Next, I familiarize myself with organizational structure. The Silent Wife is divided into a two-hundred sixty-nine paged Part One: Her and Him, and a fifty-three paged Part Two: Her. What happened to Him, I asked? As a result, I was eager to read A.S.A. Harrison’s novel.

Set in Chicago, opening early September and covering a period less than three months, the chapters alternate between the perspectives of two characters; Her (Jodi Brett) and Him (Todd Jeremy Gilbert). The unmarried childless forty-something pair has lived together for twenty-years; Jodi is a part-time Alderian psychologist and Todd, a developer. They have an opulent condominium with a pet Golden Retriever, Freud; Todd’s substitute progeny, Jodi says. My question about the murderer’s identity was answered on the first page of Chapter One when Jodi states“…given that a few short months are all it will take to make a killer out of her.”

Harrison’s point of view shows us Jodi’s and Todd’s different reactions to events, details their characters plus advances the plot with twists and turns. We peek at their personal histories via flashbacks and glimpse the saga of their relationship from romance to stability then disillusionment and decay.

Jodi and Todd are revealed as complex and tormented. There are interviews from an earlier period of Jodi’s life with her Adlerian therapist, Gerard Hartmann plus a letter from Todd’s lawyer, Harold C. Le Groot.
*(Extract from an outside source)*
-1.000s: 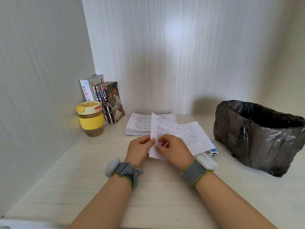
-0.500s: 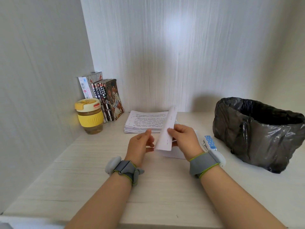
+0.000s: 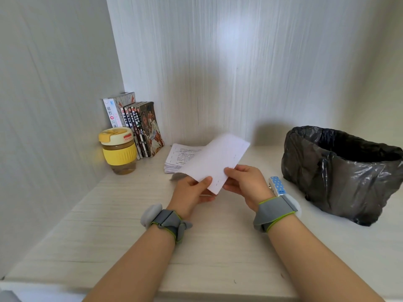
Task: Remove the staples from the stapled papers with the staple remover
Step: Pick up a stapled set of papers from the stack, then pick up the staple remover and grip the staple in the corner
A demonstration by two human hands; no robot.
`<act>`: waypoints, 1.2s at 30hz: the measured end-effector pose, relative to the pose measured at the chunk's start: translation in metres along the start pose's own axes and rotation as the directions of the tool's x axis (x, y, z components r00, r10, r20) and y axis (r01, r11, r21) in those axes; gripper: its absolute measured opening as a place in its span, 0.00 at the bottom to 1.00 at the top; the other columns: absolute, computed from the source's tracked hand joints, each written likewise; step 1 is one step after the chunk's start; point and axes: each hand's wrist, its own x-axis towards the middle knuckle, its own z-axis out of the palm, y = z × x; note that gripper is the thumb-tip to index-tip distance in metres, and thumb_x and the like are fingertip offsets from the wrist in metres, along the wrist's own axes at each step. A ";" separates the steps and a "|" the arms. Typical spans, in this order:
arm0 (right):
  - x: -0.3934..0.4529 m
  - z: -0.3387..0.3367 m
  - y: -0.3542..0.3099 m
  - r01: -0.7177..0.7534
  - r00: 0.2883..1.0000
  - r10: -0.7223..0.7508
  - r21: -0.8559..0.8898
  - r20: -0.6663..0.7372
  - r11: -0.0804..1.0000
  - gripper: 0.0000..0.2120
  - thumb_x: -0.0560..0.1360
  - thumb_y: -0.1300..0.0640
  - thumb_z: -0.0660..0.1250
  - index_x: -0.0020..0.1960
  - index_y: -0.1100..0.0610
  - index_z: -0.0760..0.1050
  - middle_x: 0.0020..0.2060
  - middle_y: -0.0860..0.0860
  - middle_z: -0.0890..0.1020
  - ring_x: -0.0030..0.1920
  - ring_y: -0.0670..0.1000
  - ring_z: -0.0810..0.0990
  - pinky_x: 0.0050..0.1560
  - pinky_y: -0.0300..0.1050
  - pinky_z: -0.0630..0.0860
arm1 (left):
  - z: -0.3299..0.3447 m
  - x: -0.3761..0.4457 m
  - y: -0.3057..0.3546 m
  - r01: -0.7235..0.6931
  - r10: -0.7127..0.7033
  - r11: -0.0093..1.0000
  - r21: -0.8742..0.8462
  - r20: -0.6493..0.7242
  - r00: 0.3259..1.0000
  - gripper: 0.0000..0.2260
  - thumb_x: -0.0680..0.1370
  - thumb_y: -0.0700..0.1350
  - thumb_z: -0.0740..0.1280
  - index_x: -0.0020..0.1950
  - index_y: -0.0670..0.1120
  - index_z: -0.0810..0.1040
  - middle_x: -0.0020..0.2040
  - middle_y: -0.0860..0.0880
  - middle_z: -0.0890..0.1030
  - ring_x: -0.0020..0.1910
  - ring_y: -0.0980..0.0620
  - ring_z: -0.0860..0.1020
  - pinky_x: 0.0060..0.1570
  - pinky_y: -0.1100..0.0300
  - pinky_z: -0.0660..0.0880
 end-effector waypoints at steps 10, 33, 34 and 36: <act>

Snappy dialogue plays second to narration; the minimal attribution during the Todd-Natasha exchanges deftly illuminating their growing discord.

As the story unfolds, the author unveils how dysfunctional family dynamics shaped Jodi and Todd and left unresolved, laid the foundation for the conflicts central to this book. Though convinced they’d escaped their childhood demons, this was not the case.

Jodi’s crutch was silence manifested in myriad forms: denial, detachment, routine and pretense. Her childhood situation with her older and younger brothers, Darrell and Ryan is intimated throughout the book and the abuse she’d suffered when six years old substantiated at the end. Unable to confront her parents with the truth, her decision to withhold it from her therapist, Gerard Hartmann further testified her damaged psyche.

Todd was a chronic womanizer who battled depression; fears of emulating his despicable father haunted him. Dean Kovacs, his childhood friend, current business associate and father of his pregnant girlfriend, Natasha played a pivotal role. Representing Todd’s past, present and future, Kovacs helped us grasp how the tragic boy became the wretched man.

The author presents both Jodi and Todd as neither absolute villain nor maligned innocent and holds them contributors to the disintegration of their relationship. Part One culminates with a horrific act and Part Two commences on an ominous note. Dean Kovacs’ fate caused me residual uncertainty as to whether or not he’d been served justice.

The bleak ending of The Silent Wife was consistent with its desolate undercurrent and woefully summed by one of its last lines. “Anyway, the story is really about the two men, the boyhood friends, one dead and one as good as dead.” Both cheerless and riveting, the novel proved a provocative read.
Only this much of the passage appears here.